Il y a trente ans, le grand sujet de management était... le changement. C'est l'époque où arrivent en France les travaux sur l'OD (Organization Development) qui donnait un cadre méthodologique et philosophique au changement dans les organisations. Il était évident pour tout le monde qu'après le quadruplement du prix du pétrole en 1973, les entreprises se trouvaient confrontées à l'impératif de changer, de faire évoluer leurs modes de fonctionnement en profondeur. Comme on le disait alors, jamais les organisations n'avaient été soumises à des changements de cette ampleur. Tout au long des trente années qui ont suivi, le discours n'a jamais fondamentalement changé et s'il est un changement possible dans les théories du management, c'est que l'on ne parle plus de changement...
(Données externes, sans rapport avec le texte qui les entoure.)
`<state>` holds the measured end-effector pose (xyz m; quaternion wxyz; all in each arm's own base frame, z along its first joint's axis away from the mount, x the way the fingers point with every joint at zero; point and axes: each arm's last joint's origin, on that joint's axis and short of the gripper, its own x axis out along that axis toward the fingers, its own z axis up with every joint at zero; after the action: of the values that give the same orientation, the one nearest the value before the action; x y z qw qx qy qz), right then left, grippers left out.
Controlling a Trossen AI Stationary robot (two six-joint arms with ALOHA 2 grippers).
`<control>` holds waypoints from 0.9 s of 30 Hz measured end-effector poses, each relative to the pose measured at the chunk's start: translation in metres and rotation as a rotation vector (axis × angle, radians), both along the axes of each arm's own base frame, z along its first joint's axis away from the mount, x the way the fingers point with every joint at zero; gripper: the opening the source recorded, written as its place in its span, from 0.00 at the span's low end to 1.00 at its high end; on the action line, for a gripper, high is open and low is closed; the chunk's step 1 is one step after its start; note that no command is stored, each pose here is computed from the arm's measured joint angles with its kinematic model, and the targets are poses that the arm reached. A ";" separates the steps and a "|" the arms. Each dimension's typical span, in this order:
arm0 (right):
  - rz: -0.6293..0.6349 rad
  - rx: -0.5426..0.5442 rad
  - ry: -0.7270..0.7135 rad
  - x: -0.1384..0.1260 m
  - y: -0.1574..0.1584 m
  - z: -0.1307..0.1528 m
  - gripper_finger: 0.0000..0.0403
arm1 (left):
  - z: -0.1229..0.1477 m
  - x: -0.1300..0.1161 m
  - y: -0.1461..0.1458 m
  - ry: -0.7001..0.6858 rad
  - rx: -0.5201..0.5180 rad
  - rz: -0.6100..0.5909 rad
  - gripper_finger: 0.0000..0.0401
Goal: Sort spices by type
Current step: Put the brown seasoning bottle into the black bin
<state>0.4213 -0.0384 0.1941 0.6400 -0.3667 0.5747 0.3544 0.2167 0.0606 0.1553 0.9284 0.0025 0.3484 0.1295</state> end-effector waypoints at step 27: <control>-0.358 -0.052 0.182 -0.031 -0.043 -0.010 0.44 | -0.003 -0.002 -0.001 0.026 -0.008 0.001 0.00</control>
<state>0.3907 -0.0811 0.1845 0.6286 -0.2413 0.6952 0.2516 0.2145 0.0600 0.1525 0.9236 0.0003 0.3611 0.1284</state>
Ceci dit, même si l'historien peut porter un regard ironique devant l'émoi créé par l'impératif du changement, même si le néophyte peut avoir l'impression d'aborder la question du changement comme une découverte que seule sa propre modernité ne pouvait inventer, il n'en reste pas moins vrai que nos organisations sont soumis à des changements nécessaires, profonds, très difficiles et perturbants pour tous ceux qui travaillent dans les organisations. Le problème demande donc d'être abordé sérieusement avec le discours de la nécessité qui fait loi, avec l'approche technocratique qui définit les stades incontournables de l' «implémentation», avec les spécialistes nombreux qui ont tous leur idée définitive sur le changement sans peine, sans douleur, sans stress faut-il dire aujourd'hui.
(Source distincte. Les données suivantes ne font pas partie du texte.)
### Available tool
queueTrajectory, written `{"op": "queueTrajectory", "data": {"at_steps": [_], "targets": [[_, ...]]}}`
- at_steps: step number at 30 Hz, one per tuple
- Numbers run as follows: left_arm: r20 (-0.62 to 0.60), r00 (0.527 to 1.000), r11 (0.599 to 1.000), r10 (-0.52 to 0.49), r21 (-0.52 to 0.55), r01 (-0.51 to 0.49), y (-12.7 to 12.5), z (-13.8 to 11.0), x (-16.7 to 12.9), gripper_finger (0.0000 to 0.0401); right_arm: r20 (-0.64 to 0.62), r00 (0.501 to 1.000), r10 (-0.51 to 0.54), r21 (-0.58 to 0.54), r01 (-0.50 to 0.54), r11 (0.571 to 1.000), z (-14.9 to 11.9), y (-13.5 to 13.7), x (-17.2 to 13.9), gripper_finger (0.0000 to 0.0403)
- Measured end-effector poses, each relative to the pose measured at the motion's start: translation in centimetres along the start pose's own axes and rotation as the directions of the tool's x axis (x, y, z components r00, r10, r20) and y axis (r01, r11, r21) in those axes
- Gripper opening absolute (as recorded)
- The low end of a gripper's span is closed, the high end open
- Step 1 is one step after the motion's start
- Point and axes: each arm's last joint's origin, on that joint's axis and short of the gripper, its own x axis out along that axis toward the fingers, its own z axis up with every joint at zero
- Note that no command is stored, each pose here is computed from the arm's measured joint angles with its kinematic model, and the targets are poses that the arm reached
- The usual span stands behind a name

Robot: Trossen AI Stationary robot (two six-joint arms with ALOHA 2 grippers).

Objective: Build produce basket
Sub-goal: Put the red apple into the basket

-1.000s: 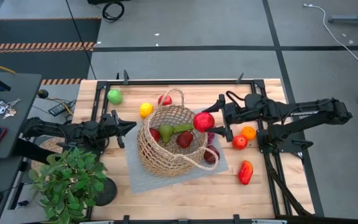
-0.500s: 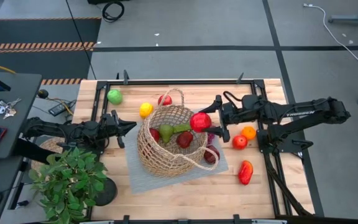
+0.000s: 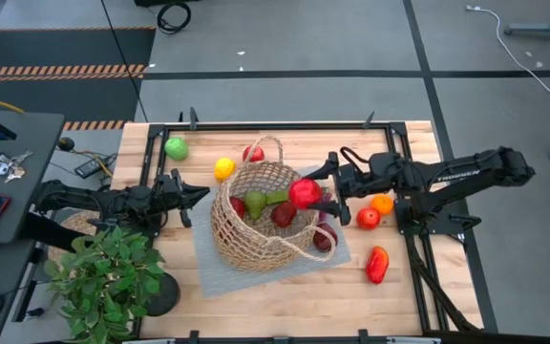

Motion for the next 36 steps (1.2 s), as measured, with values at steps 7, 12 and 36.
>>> {"op": "queueTrajectory", "data": {"at_steps": [7, 12, 36], "targets": [[0.000, 1.000, 1.000, 0.000, 0.000, 0.000, 0.0, 0.0, 0.0, 0.0033, -0.107, 0.993, -0.051, -0.067, 0.044, 0.997, 0.7, 1.6, 1.8, 0.0351], [0.000, 1.000, 1.000, 0.000, 0.000, 0.000, 0.0, 0.0, 0.0, 0.0039, -0.157, 0.981, -0.116, -0.159, 0.091, 0.983, 0.7, 2.4, 3.1, 0.0351], [0.001, 1.000, 1.000, 0.000, 0.000, 0.000, 0.0, 0.0, 0.0, 0.0037, -0.229, 0.947, -0.225, -0.090, 0.209, 0.974, 3.0, 3.3, 6.5, 0.0351]]}}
Les approches traditionnelles du changement insistent sur son impératif. Causes économiques, technologiques, sociales, sociétales, juridiques se sont succédées ces dernières décennies pour justifier son impératif et la situation actuelle n'est guère différente. Sans doute l'émergence de nouveaux pays économiquement puissants constitue-t-elle aujourd'hui la principale cause du besoin de changement. Les fonds souverains, le rachat de quelques fleurons de nos économies par des entreprises indiennes, chinoises, singapouriennes et proche-orientales en sont la preuve : Arcelor-Mittal ou Lenovo en sont de bons exemples. Très vite on comprend que des pans entiers de nos économies sont menacés, qu'il ne suffira plus d'adapter les modes de fonctionnements actuels pour continuer de se développer voire survivre dans cette économie. Restructurations profondes et innovation sont au menu des programmes de changement.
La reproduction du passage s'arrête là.